• [Directions]
Starting with the first line below, extract each line through the one that contains "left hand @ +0", inclusive, excluding pictures.

• [Provided material]
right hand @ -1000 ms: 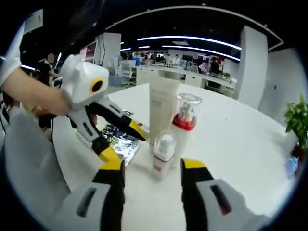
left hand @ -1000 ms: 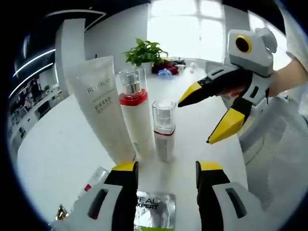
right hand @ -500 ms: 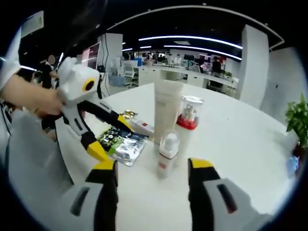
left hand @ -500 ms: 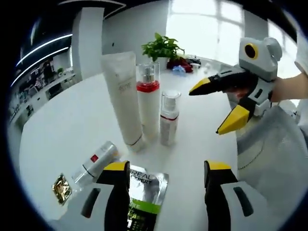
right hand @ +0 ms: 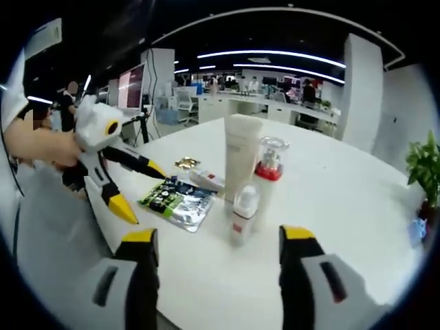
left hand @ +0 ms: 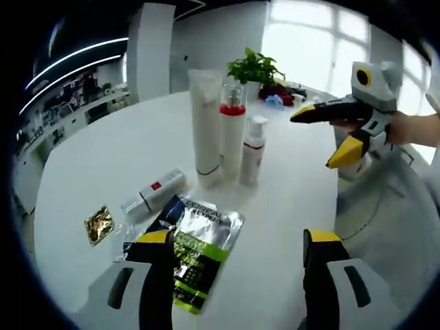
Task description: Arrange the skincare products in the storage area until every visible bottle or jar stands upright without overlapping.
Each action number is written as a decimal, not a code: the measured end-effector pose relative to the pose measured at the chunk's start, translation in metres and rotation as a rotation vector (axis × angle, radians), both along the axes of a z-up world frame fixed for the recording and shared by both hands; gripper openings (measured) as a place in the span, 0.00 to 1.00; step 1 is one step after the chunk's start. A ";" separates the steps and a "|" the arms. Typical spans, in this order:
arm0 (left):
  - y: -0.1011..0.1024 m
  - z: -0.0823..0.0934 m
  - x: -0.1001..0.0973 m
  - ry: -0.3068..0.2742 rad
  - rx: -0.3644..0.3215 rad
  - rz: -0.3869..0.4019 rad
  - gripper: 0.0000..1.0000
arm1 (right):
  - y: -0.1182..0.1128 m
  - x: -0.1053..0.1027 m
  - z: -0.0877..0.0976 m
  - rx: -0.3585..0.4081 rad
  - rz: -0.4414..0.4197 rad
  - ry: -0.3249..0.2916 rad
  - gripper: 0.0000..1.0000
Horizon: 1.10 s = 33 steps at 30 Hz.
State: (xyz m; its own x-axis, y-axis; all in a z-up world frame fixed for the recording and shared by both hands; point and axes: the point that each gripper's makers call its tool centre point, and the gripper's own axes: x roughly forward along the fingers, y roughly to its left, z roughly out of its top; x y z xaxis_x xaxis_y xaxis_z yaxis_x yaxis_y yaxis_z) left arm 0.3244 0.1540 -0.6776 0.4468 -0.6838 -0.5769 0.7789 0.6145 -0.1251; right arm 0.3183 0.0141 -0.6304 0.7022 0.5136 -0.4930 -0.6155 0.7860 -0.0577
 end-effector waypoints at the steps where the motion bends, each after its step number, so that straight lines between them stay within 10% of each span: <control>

• [Answer below]
right hand @ -1000 ms: 
left hand @ -1000 ms: 
right hand @ -500 ms: 
left hand @ -500 ms: 
right hand @ +0 ms: 
left hand @ +0 ms: 

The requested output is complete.